◆ The task: From the first line down to the line containing "blue plate: 195,35 to 188,71", print the records below exactly, leaving every picture out.

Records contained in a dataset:
>>>

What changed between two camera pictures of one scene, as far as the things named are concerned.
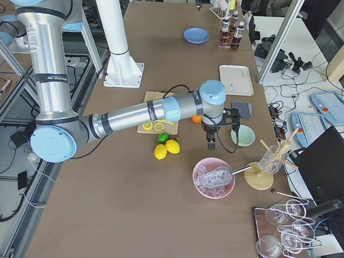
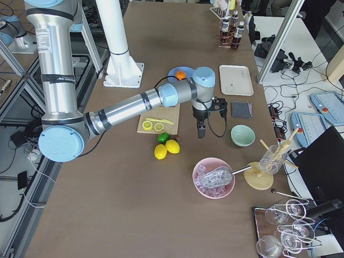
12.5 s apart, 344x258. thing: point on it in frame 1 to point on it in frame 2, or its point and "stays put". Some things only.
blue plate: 195,35 to 188,71
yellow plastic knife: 164,120 stays put
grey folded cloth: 244,108 stays put
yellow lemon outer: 160,151 stays put
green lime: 163,137 stays put
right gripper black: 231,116 to 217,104
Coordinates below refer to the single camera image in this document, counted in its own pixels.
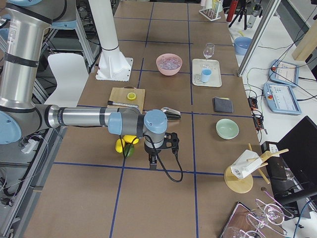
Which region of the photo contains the silver metal ice scoop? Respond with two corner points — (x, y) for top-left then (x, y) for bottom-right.
(161, 107), (181, 120)

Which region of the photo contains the wooden cutting board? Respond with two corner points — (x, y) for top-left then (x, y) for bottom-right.
(108, 87), (146, 113)

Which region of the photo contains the cream plastic tray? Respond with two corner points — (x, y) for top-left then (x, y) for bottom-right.
(192, 59), (222, 87)

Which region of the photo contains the green lime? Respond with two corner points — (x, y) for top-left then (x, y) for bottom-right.
(124, 144), (135, 158)

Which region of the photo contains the teach pendant far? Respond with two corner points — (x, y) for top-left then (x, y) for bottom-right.
(268, 59), (299, 87)

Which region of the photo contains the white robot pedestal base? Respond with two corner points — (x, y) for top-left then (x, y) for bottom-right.
(89, 0), (133, 82)

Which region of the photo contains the grey folded cloth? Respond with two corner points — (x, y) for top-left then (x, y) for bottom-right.
(212, 97), (234, 113)

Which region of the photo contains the clear wine glass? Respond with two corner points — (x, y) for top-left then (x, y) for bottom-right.
(202, 43), (215, 68)

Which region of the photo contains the black camera tripod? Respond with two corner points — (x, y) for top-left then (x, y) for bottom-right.
(228, 0), (247, 30)

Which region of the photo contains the pink bowl of ice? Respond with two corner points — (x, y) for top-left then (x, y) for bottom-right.
(156, 53), (183, 76)

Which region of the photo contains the yellow lemon lower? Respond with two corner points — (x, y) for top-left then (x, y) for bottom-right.
(115, 138), (125, 153)

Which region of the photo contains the steel rod knife sharpener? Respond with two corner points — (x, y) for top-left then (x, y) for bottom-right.
(107, 100), (138, 108)

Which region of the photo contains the aluminium frame post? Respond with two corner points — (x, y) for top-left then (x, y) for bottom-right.
(237, 0), (281, 77)

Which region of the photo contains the white wire cup rack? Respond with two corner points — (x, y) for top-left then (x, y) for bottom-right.
(199, 0), (223, 21)

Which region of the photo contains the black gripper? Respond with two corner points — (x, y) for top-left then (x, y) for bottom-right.
(144, 132), (179, 170)

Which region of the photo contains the yellow lemon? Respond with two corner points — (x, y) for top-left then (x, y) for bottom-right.
(115, 138), (125, 153)
(123, 135), (139, 144)

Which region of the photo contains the wooden mug tree stand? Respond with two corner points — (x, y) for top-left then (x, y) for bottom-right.
(224, 144), (289, 194)

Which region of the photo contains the red bottle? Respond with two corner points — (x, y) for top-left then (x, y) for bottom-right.
(226, 0), (238, 22)

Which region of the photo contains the teach pendant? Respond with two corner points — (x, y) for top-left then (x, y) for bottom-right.
(268, 59), (299, 87)
(263, 83), (302, 115)

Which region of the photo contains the yellow lemon upper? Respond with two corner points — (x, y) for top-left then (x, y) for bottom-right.
(123, 135), (139, 144)

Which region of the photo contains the white carton box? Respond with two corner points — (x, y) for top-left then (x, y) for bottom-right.
(230, 150), (262, 179)

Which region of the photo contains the light blue plastic cup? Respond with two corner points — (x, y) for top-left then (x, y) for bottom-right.
(200, 68), (212, 83)

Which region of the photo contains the teach pendant near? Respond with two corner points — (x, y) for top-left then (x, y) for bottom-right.
(263, 83), (302, 115)

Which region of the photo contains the lemon half slice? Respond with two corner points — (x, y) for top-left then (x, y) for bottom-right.
(127, 92), (137, 101)

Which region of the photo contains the white chair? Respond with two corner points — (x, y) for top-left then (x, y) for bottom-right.
(45, 53), (89, 107)

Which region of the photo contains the green ceramic bowl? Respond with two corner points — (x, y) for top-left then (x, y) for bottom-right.
(216, 119), (239, 140)

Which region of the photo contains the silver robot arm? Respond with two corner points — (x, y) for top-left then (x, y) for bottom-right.
(0, 0), (179, 170)

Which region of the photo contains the black laptop monitor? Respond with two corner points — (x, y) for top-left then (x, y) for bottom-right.
(267, 116), (317, 205)

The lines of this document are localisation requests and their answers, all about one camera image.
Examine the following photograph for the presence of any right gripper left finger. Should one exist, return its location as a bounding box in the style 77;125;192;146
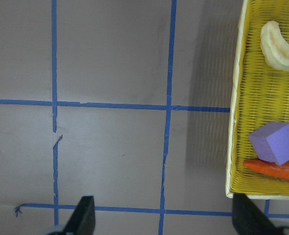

<<<

◆ Written answer:
What changed between two camera pictures of one scene, as far as the things named are concerned.
12.5 s apart, 344x258. thing: point on it in frame 1 to point on it in frame 2, or its point and "stays put". Some things only.
blue plate: 195,35 to 188,71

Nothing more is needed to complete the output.